In Palo Alto, for instance, engineers at the Open Source Elections Technology Foundation are building ElectOS, an open-source operating system to manage both balloting and back-office functions. OSET Chair Greg Miller calls fixing the country’s broken elections system “a duty to democracy” and “a matter of national security.”

In Travis County, which encompasses Texas state capital Austin, the purchasing office is soliciting a request for proposal for its open-source system, STAR-Vote, an acronym for secure, transparent, auditable and reliable. The county wants to be in position to end its contract with Hart InterCivic by the 2020 election. LA County, too, is looking into the feasibility of open-source technology through its Voting Systems Assessment Project.

Although all of these groups are exploring open-source options, Jerdonek and others acknowledge it’s not the only way to achieve a transparent, audible, hack-proof voting system. As Sherri Greenberg, a clinical professor at the University of Austin at Texas, puts it: “Open source is kind of an open question. Typically, I am a big proponent of open source, but when it comes to voting technology, my first and foremost requirement would be that it does what we want.”
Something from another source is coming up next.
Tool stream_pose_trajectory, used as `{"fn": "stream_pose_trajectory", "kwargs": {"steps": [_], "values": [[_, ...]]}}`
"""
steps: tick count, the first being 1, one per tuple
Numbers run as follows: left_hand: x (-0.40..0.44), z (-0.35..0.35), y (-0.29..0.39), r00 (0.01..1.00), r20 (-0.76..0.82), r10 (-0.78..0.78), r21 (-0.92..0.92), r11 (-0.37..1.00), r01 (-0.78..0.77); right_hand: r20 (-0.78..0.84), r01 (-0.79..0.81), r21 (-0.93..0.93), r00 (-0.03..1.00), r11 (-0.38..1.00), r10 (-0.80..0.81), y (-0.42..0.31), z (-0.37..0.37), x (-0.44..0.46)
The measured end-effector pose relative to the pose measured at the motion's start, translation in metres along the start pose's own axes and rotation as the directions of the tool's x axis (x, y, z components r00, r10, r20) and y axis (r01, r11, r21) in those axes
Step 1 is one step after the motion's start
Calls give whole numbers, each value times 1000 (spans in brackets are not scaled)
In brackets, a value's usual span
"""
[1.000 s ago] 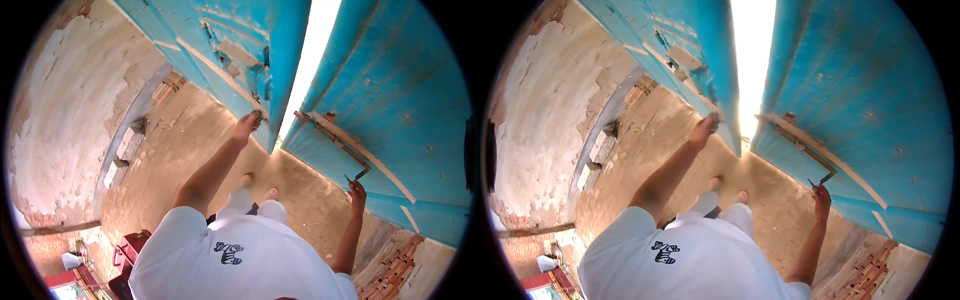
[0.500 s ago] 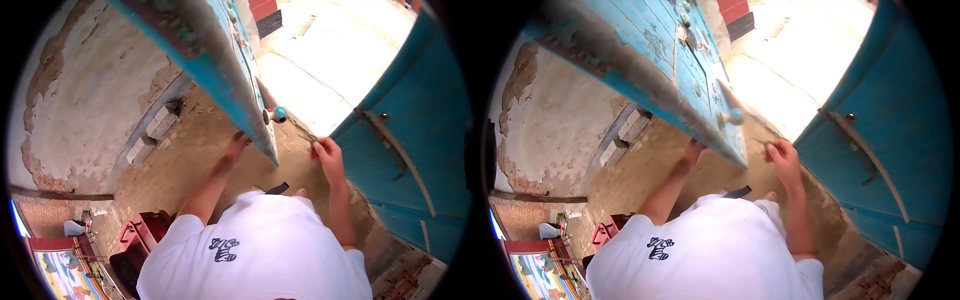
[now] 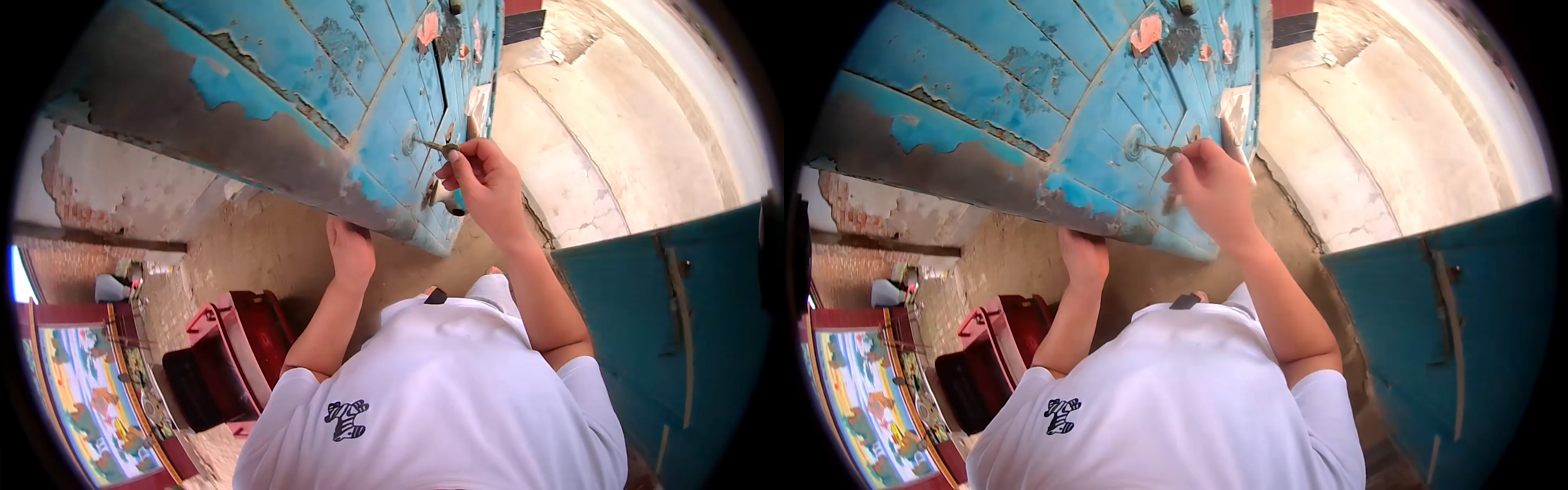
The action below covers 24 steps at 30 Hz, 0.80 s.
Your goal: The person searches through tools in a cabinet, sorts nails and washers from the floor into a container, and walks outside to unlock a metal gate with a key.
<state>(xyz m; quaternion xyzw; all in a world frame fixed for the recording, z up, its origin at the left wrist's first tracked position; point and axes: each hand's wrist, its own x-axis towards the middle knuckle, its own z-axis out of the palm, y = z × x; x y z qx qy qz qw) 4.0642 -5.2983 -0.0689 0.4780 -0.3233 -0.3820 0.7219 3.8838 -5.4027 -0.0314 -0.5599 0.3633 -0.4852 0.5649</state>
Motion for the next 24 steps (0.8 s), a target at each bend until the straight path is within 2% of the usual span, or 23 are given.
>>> {"fn": "stream_pose_trajectory", "kwargs": {"steps": [3, 6, 9, 13, 16, 19, 22, 24], "values": [[5, 4, 3, 993, -115, 21, -78, 996, -30, 93, -113, 83, 990, 990, 105, 7, 3, 20], [10, 11, 5, 967, -250, 44, -116, 990, -75, 134, 34, -45, 991, 998, -28, 16, 4, 32], [13, 10, -2, 948, -307, 85, -138, 981, -133, 192, 410, -262, 909, 874, -369, 14, 3, 34], [13, -1, -11, 902, -424, 79, -141, 978, -152, 252, 542, -292, 839, 788, -483, 12, 7, 37], [11, 3, -12, 965, -190, 183, -110, 972, -206, 355, 638, -398, 770, 659, -531, -2, 0, 41], [16, 11, -11, 925, -346, 156, -97, 975, -201, 392, 632, -395, 772, 666, -500, 2, 0, 46], [16, 13, -11, 928, -336, 158, -104, 974, -203, 438, 654, -464, 755, 598, -488, 6, 6, 47], [16, 21, -5, 942, -304, 145, -135, 972, -193, 437, 647, -462, 761, 606, -479, 1, 5, 47]]}}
Whether open source or not, new voting-technology initiatives are up against a tight deadline, not only because of the looming 2020 election, but also because of the approaching extinction of many of the nation’s electronic machines. If jurisdictions like San Francisco haven’t found an alternative by then, they’ll have little choice but to turn to the same-old systems.

“No system is perfect,” says Greenberg, who is also a former senior adviser to Austin Mayor Steve Adler. Even so, she says, the goal is make one as close to it as possible.